→ **WORK REQUEST**
Collect all lines below with the string "what".

[MATERIAL SHOWN — start]

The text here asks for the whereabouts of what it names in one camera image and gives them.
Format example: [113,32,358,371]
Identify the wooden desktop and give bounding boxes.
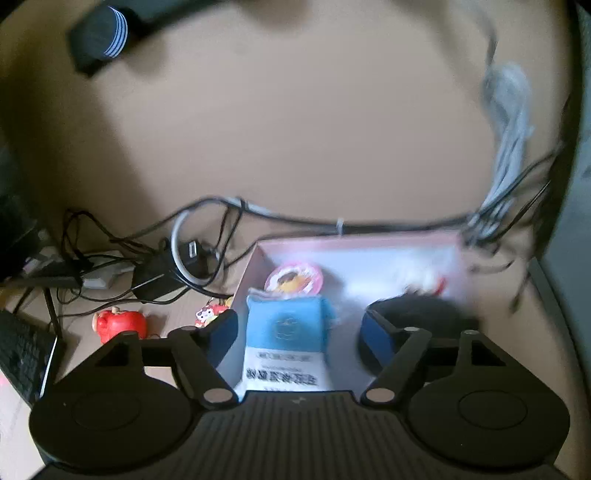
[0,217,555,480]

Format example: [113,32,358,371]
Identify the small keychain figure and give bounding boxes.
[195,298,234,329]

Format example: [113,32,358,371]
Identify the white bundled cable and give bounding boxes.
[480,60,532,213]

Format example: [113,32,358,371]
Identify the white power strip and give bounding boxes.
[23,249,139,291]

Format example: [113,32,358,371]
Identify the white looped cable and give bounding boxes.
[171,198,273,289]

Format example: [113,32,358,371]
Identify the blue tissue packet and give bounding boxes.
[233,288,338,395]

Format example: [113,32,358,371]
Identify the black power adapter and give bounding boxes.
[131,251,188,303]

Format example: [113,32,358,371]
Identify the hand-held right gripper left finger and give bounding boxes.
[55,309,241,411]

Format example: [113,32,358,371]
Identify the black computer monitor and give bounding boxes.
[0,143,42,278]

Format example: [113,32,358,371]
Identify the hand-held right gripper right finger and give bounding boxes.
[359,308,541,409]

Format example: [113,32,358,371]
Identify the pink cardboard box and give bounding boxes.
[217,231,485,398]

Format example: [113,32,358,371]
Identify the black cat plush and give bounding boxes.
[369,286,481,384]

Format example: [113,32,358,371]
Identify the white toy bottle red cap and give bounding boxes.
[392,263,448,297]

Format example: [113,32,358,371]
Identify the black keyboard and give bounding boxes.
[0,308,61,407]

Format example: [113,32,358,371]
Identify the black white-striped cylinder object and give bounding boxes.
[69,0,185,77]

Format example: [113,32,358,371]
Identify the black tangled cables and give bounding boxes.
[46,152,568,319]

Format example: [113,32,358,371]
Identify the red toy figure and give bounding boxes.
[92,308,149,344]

[MATERIAL SHOWN — finish]
[MATERIAL SHOWN — start]

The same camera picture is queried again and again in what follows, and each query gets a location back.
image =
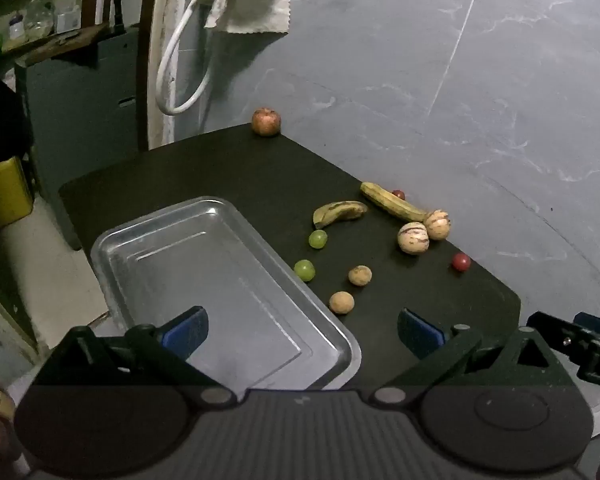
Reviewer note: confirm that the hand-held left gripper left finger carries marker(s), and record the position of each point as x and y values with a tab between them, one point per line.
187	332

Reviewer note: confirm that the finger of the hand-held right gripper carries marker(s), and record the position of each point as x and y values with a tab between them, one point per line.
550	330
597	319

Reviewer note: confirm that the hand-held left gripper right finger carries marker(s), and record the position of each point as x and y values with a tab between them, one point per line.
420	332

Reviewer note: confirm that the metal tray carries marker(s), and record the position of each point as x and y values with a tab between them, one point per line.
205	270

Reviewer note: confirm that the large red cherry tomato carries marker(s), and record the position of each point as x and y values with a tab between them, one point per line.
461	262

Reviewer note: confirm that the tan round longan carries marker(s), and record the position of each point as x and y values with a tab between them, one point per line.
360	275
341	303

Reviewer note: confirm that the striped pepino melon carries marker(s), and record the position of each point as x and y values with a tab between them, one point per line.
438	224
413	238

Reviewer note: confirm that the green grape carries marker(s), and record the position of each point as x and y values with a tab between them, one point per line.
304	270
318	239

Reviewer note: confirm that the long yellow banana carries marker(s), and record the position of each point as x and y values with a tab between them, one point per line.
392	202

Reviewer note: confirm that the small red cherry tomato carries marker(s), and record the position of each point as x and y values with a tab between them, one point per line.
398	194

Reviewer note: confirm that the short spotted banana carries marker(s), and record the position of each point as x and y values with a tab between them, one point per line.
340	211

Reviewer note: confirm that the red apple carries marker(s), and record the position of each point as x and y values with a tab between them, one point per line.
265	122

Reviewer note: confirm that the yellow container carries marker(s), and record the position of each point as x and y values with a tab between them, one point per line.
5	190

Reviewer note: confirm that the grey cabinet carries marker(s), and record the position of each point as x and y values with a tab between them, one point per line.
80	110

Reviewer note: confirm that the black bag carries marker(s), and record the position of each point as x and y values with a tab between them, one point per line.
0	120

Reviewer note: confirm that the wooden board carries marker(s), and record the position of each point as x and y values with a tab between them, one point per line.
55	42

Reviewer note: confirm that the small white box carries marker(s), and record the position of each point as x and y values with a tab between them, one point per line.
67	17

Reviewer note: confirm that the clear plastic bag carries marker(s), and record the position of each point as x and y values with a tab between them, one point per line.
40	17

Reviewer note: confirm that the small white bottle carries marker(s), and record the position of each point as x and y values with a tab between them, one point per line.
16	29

[MATERIAL SHOWN — finish]

→ **SOLUTION**
The text here asks for the whereabouts of what it names in one camera image and gives them.
The same camera picture is queried again and again in what follows, and each query gets a location back.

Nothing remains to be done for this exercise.